# Directions
Return verbatim all lines from the first one in the records to the line with "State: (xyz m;", both ends kept.

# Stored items
┌────────

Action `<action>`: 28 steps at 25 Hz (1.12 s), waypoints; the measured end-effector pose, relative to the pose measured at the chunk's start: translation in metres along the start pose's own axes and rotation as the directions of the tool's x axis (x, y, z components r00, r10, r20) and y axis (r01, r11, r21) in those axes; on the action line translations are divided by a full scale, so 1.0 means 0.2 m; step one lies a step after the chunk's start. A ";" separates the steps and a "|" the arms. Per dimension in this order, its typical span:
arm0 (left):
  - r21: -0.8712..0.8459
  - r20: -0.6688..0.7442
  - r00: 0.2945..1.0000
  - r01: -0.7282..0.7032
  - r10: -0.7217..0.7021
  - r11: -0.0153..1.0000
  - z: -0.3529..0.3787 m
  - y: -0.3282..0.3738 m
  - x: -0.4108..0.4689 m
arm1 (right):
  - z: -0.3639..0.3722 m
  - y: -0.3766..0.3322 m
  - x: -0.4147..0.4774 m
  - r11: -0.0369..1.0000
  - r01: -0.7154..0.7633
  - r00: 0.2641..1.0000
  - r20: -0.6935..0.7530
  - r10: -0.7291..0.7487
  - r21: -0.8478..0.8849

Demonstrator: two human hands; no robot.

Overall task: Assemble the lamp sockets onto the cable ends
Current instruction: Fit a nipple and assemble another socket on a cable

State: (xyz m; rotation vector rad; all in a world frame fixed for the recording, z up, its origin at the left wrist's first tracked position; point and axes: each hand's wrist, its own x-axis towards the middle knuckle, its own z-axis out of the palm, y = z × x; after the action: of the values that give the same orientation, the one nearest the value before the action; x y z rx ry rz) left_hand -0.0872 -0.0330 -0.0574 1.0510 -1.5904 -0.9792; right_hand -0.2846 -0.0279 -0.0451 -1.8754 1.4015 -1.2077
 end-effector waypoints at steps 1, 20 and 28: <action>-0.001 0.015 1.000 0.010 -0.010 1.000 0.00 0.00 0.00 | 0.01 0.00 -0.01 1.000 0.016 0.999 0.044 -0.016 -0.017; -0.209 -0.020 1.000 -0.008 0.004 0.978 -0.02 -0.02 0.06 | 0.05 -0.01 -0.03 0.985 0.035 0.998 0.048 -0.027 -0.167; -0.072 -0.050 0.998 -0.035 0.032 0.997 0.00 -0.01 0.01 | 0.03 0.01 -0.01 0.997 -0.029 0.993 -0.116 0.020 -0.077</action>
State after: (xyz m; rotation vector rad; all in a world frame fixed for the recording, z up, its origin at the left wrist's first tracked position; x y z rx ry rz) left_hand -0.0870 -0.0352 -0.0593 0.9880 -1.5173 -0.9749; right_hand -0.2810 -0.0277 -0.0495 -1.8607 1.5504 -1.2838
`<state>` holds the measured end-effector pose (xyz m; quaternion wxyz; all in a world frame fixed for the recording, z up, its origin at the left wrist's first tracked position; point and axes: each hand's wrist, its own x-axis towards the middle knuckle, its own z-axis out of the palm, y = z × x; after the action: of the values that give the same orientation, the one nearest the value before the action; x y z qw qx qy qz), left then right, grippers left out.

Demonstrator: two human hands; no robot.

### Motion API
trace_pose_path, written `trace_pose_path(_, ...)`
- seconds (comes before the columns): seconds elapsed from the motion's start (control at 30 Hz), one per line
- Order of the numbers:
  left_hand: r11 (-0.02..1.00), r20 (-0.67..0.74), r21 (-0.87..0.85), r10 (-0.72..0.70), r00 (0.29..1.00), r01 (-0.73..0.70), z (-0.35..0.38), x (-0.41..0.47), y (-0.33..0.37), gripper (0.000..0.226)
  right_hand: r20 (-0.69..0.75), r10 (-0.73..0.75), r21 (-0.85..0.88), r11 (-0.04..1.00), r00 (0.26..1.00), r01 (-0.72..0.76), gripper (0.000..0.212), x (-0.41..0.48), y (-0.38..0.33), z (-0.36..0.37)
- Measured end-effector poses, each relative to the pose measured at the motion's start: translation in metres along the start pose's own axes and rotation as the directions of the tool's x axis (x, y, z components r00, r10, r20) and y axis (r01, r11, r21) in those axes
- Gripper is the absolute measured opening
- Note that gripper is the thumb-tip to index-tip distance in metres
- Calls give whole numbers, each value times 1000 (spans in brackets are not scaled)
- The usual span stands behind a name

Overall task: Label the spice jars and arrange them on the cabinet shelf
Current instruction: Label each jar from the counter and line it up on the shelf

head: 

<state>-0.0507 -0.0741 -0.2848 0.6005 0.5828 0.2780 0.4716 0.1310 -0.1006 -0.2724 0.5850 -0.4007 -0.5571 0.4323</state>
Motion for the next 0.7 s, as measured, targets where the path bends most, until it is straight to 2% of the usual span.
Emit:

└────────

# Result for this task
Action `<action>`: 28 steps at 25 Hz (1.12 s), waypoints; the measured end-effector pose, relative to the pose measured at the chunk's start: translation in metres along the start pose's own axes and rotation as the directions of the tool's x axis (x, y, z components r00, r10, r20) and y axis (r01, r11, r21) in those axes; on the action line translations are divided by a full scale, so 1.0 means 0.2 m; step one lies a step after the chunk's start. A ";" separates the steps and a "|" the arms. Per dimension in this order, its typical span:
arm0 (left):
  - r21: -0.8712..0.8459
  - r20: -0.6688..0.7442
  - r00: 0.2945..1.0000
  - r01: -0.7282..0.7032
  - r10: -0.7217..0.7021
  - r11: -0.0153..1.0000
  - z: -0.3529..0.3787 m
  - y: -0.3282..0.3738 m
  - x: -0.4108..0.4689 m
arm1 (right):
  - z: -0.3639..0.3722 m
  - y: -0.3766..0.3322 m
  - x: -0.4147..0.4774 m
  - r11: -0.0369..1.0000
  - r01: -0.7154..0.7633
  - r00: 0.2641..1.0000
  - r20: -0.6935..0.7530
  - r10: -0.7291..0.7487
  - r21: -0.8478..0.8849

Demonstrator: two human hands; no robot.

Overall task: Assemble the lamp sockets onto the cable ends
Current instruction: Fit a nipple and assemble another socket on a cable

State: (xyz m; rotation vector rad; all in a world frame fixed for the recording, z up, its origin at the left wrist's first tracked position; point and axes: each hand's wrist, its own x-axis towards the middle knuckle, its own z-axis out of the palm, y = z × x; after the action: of the values that give the same orientation, the one nearest the value before the action; x y z rx ry rz) left_hand -0.0872 -0.0330 -0.0574 1.0510 -1.5904 -0.9792; right_hand -0.2846 -0.0279 -0.0451 -1.8754 1.4015 -1.2077

Here the answer is complete.